On one visit to Salle Cone Elementary, one fifth-grader was a young Brian Ratliff.
“When I got through with my presentation, he asked me, ‘How do you get to be Toad Master? That’s what I would like to do,’” Stone recalled. “I told him I was asked. Well, after I retired, they asked Woody Cummins, and he did it for a while, and then another, and finally it got to be long enough that Brian had grown up and was teaching at Vilonia.
“So I said, ‘Why don’t you get Brian Ratliff? He’s been wanting to be Toad Master since he was in fifth grade.”
tliff, the current one, has served as Toad Master for 15 years and is the fourth to be so honored.
Stone remembered then-Gov.

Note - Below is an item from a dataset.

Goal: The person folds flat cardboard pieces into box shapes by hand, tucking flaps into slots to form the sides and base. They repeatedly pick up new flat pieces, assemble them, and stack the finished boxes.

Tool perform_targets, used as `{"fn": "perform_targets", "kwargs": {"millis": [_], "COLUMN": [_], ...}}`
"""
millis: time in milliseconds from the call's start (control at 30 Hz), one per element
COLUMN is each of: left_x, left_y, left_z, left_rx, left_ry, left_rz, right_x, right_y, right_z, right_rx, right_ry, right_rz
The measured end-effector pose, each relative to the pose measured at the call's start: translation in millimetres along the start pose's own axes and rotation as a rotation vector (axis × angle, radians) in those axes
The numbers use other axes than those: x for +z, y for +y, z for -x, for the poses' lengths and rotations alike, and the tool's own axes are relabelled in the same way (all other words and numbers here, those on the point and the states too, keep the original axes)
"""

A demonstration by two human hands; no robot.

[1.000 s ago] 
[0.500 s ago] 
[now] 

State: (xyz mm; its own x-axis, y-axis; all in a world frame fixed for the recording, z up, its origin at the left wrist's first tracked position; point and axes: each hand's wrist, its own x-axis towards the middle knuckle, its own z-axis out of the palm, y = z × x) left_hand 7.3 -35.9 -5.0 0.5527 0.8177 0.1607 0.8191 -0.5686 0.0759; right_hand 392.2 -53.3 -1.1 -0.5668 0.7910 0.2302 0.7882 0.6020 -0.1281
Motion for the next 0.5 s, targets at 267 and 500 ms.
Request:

Bill Clinton bringing his daughter, Chelsea, to participate in those early toad races.
“Chelsea beat him every year,” he said. “I interviewed him one time and said, ‘Governor, you were going real good when your toad took a sharp turn to the right.’ He said, ‘Yeah, sort of like the Arkansas legislature.’”
After retiring from education, Stone spent another 10 years as a consultant. He was one of the original trainers in the Program for Effective Teaching and made numerous presentations about it across the country and all over Arkansas.
“I taught it in probably 75 percent of the districts, all the (educational) co-ops, Hendrix, UCA, Ouachita Baptist, Arkansas Tech,” he said. “I was more proud of that than anything I’d ever done because it was a program that helped so many become better teachers.
“But the thing I probably got more recognition for was as Toad Master.”
That recognition included a photograph in the Log Cabin Democrat when the pants zipper of his Toad Master suit was broken and the late Dr. Fred Gordy and others were trying to fix it with safety pins.
It was all hands on deck for the start of the toad races.
And now those memories are preserved forever.